Sa méfiance à l’égard des États-Unis a également alimenté l’idée que sa position est largement due à l’histoire de son pays. L’Argentine entretient des relations inégales avec le géant nord-américain, et le pape attribue aussi en partie à ce dernier la quasi-faillite de son pays au début des années 2000.

« Il n’y en a que pour les Argentins », se plaint d’ailleurs un vieux routard de la Curie. En effet, le nombre de compatriotes nommés par François est impressionnant, à la Curie romaine ou dans son cercle de proches conseillers. On peut citer Emilce Cuda, cheville ouvrière de la Commission pontificale pour l’Amérique latine, à Rome (lire p. 19), mais aussi Mgr. Victor Manuel Fernandez, archevêque de La Plata et l’un des stylos du pape pour ses encycliques. A Sainte-Marthe, où François vit et travaille, le père Pablo Enrique Suarez, membre argentin jusqu’en 2019 de la Fraternité Saint-Pie X, est aussi l’un des conseillers du pape, notamment sur la question traditionaliste.

Une telle inflation n’est pas exceptionnelle, répondent les proches du pape : il y a deux décennies, les services du pape n’étaient-ils pas pleins de Polonais, comme la diplomatie pontificale, où les compatriotes de Jean-Paul II sont encore surreprésentés aujourd’hui ?

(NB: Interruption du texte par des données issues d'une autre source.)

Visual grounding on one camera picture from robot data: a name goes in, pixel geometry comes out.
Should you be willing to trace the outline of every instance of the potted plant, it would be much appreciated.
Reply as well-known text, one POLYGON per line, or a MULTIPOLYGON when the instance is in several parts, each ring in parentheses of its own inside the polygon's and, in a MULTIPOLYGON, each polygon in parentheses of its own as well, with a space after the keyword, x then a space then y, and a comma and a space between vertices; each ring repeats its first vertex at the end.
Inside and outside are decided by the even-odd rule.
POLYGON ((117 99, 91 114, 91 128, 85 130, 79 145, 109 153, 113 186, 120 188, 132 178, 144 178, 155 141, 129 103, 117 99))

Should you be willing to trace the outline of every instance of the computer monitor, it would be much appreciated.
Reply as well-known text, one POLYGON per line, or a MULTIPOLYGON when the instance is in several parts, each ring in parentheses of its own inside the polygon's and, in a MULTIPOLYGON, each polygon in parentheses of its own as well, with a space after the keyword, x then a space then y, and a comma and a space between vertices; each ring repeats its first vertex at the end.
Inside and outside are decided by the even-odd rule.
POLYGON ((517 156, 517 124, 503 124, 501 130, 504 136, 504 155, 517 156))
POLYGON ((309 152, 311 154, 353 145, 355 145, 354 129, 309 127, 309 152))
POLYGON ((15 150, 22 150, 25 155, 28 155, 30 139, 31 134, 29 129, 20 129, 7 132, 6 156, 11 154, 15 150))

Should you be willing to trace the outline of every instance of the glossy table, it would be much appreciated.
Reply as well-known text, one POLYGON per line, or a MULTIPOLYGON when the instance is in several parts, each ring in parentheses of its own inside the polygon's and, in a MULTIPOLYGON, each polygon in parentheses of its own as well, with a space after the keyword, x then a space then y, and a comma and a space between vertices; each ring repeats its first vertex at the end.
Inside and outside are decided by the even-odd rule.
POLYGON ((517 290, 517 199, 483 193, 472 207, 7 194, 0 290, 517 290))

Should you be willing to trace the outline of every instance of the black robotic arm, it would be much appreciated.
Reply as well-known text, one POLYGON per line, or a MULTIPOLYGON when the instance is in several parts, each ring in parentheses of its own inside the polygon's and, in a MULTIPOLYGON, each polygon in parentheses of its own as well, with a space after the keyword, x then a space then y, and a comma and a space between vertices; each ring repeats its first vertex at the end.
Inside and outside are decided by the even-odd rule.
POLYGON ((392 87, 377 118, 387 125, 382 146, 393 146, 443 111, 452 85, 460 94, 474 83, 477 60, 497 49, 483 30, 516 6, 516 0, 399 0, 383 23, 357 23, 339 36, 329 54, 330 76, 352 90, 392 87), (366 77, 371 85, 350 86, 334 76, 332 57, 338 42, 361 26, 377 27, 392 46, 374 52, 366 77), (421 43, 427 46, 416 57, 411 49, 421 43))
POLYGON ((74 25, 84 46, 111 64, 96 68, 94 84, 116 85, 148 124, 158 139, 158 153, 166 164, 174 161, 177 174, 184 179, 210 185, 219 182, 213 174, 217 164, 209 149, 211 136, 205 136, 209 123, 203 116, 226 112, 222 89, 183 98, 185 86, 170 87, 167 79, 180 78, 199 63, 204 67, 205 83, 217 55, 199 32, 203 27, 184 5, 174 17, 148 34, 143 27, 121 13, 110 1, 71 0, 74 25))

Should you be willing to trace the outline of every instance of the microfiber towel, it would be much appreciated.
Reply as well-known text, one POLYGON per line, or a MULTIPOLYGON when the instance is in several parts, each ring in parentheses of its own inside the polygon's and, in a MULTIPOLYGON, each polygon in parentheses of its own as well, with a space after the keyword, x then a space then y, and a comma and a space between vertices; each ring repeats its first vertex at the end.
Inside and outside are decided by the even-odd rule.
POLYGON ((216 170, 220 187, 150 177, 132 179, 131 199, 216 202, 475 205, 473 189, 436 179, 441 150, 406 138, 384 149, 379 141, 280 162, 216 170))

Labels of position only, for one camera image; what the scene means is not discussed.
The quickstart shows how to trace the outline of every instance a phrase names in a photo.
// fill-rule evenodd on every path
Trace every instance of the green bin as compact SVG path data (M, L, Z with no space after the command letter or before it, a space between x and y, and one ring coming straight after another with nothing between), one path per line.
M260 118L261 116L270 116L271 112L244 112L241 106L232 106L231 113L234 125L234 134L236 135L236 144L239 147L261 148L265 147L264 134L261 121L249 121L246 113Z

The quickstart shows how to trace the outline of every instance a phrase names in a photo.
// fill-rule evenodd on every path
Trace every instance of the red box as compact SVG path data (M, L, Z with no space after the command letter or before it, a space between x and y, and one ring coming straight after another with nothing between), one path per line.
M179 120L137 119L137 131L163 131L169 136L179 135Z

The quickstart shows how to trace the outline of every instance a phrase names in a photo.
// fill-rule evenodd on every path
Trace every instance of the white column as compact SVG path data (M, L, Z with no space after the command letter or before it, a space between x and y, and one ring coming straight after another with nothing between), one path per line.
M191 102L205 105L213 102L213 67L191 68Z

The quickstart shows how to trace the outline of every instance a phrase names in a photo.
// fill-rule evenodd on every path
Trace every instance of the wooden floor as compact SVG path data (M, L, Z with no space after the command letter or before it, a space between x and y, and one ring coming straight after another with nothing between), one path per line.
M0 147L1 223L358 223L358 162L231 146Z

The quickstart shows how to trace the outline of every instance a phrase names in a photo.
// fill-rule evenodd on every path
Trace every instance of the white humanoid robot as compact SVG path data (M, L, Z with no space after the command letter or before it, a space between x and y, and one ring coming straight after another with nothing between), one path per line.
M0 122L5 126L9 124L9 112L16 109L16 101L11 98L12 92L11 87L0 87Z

Dans une Rome qui reste très italienne, François a aussi apporté une nette inflexion, en modifiant profondément l’équilibre géographique au sein du Collège des cardinaux. Lui qui avait été élu en 2013 par 60 Européens, sur 117 cardinaux, doublait le nombre d’Asiatiques parmi les électeurs potentiels d’un futur pape, tandis que, dans le même temps, il réduisait d’un tiers le nombre d’Italiens éligibles pour entrer dans la conclave. Les Nord-Américains sont passés de 20 à 16 électeurs, tandis que ceux du Sud ont vu leur nombre passer de 13 à 19. Ce rééquilibrage a un objectif clair : ancrer dans la durée le déplacement de l’Église vers le Sud.